When Do Criminal Convictions Trigger Deportation?

President Obama’s action in November 2014 to expand the Deferred Action for Childhood Arrivals (DACA) program was highly controversial.

Our focus on this page, however, is not political theatrics. We seek to address a very real concern among thousands of people in the immigrant community: How do criminal convictions affect DACA eligibility?

A Law Firm at the Intersection of Criminal Law and Immigration

At the Law Offices of Anthony J. Pullara, in Torrance, we provide aggressive defense for immigrants charged with criminal offenses. Our firm also assists immigration lawyers across the country in contesting criminal convictions in California that carry serious immigration consequences.

Attorney Anthony Pullara has more than 25 years of experience handling this type of work. We are here to guide you toward the course of action that makes sense for you regarding participation in the DACA program.

Expansion of DACA

The expansion of DACA in November 2014 removed the age limit of 30. If you are over 30 and entered the U.S. before Jan. 1, 2010, you may now be eligible for the program. You will be among an estimated 330,000 people in the expanded group.

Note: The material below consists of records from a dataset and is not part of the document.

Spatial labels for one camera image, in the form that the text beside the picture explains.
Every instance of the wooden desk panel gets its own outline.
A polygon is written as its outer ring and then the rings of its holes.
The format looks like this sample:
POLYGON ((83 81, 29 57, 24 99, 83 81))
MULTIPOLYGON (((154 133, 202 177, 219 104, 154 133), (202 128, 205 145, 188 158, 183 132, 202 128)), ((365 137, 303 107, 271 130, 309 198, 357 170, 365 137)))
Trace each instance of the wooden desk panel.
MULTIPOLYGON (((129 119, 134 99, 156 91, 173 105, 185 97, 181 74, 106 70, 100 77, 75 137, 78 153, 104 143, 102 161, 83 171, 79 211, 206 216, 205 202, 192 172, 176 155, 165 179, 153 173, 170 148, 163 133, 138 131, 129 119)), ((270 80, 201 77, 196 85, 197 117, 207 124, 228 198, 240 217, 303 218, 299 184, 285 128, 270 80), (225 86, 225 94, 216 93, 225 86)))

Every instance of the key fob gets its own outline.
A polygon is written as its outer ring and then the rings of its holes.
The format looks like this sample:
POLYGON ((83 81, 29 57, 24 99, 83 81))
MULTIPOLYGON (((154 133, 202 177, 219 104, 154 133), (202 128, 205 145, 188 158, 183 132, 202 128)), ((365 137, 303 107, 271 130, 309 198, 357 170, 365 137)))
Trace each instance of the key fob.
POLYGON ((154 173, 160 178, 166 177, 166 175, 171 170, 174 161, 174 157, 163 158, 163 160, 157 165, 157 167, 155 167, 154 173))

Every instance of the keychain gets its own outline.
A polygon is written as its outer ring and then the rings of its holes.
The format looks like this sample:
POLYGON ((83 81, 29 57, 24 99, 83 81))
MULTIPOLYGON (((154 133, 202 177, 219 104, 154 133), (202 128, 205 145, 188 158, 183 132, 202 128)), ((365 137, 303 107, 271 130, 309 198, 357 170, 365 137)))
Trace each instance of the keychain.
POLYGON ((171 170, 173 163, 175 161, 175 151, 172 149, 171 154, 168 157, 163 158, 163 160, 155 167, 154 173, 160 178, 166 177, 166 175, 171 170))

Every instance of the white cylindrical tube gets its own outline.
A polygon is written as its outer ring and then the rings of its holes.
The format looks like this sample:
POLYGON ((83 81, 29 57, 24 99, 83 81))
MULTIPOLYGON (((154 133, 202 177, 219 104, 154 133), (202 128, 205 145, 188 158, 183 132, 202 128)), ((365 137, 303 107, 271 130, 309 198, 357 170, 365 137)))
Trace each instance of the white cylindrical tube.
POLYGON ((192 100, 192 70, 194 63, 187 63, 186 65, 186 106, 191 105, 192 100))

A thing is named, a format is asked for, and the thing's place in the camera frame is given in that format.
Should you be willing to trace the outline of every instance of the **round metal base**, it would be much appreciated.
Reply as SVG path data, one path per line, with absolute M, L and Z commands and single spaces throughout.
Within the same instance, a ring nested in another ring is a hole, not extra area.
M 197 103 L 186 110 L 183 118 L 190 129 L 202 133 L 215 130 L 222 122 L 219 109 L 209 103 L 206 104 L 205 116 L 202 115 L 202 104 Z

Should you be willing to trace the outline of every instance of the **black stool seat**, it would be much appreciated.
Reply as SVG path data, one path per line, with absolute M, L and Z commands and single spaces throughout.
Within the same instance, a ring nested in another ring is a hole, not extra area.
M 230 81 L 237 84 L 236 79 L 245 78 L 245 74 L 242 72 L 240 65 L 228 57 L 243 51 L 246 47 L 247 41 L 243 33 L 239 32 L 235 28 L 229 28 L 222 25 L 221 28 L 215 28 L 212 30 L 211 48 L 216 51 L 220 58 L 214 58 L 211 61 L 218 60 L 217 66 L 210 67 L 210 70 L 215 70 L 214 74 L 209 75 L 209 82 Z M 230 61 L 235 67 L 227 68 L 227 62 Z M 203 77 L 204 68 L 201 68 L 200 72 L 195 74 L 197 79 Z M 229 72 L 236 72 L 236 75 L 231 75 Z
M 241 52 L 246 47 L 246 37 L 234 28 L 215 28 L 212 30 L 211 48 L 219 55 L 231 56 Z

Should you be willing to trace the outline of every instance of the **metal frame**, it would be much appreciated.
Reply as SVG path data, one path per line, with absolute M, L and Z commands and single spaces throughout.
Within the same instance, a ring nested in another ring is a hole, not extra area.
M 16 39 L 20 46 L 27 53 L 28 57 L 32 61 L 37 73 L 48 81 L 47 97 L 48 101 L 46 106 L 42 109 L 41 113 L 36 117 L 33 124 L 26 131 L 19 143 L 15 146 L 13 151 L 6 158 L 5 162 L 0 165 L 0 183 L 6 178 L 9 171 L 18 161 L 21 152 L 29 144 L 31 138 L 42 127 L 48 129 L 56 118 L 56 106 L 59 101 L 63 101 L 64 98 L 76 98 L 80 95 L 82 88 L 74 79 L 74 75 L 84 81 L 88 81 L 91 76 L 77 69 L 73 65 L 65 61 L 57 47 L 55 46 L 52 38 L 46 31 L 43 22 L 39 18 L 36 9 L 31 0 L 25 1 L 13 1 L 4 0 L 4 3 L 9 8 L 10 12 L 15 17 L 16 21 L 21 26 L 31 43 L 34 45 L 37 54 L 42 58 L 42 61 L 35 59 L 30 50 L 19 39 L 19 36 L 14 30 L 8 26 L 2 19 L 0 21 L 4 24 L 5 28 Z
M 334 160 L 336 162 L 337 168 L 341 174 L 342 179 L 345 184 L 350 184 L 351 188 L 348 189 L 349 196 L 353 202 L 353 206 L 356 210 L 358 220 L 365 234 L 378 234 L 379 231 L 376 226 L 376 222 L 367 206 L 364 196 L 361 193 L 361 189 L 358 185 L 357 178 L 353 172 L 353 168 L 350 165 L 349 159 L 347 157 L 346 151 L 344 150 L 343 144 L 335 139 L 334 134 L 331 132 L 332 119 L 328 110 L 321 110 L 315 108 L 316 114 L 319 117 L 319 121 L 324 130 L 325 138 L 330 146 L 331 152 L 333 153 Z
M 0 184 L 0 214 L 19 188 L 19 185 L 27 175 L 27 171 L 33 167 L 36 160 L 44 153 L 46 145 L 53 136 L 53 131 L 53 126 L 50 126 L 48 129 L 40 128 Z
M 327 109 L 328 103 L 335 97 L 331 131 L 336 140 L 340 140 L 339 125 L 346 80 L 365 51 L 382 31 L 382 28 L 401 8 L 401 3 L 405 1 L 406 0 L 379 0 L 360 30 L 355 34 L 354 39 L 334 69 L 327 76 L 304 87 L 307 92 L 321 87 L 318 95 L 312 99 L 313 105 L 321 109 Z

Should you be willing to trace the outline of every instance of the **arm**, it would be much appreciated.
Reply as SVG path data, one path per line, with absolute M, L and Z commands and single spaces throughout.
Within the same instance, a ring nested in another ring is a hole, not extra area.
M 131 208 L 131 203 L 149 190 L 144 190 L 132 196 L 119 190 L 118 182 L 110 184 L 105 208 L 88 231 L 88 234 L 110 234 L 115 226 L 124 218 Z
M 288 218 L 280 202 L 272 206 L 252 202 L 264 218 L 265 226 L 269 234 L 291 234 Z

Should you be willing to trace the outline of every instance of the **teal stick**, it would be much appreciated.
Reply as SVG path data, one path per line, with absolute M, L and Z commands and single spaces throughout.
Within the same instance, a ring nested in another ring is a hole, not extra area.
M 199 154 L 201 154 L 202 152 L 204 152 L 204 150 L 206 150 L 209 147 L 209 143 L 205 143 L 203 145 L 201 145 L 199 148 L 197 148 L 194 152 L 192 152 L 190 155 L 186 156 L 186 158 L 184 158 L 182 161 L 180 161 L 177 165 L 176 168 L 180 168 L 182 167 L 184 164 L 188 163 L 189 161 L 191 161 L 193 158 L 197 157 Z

In other words, the expanded program will allow deportation protection for many unauthorized parents of U.S. citizens.

Effect of Criminal Convictions on Deportation Protections

But what about criminal convictions? Do certain convictions disqualify you from DACA eligibility? As we explained on our basic DACA page, there are many distinctions involved here.

For example, it isn’t only felonies that can generally prevent you from benefiting from DACA protections. There are also offenses that the Department of Homeland Security considers to be “significant misdemeanors” that can lead to a denial of a DACA application.

If you are confused about where you stand, that is understandable. This is why we offer a initial consultation, so that you can talk with us about your unique circumstances and we can explain what your options are. Please give us call today at 213-614-1419 or by E-Mailing us at  apullara@pullaralaw.com.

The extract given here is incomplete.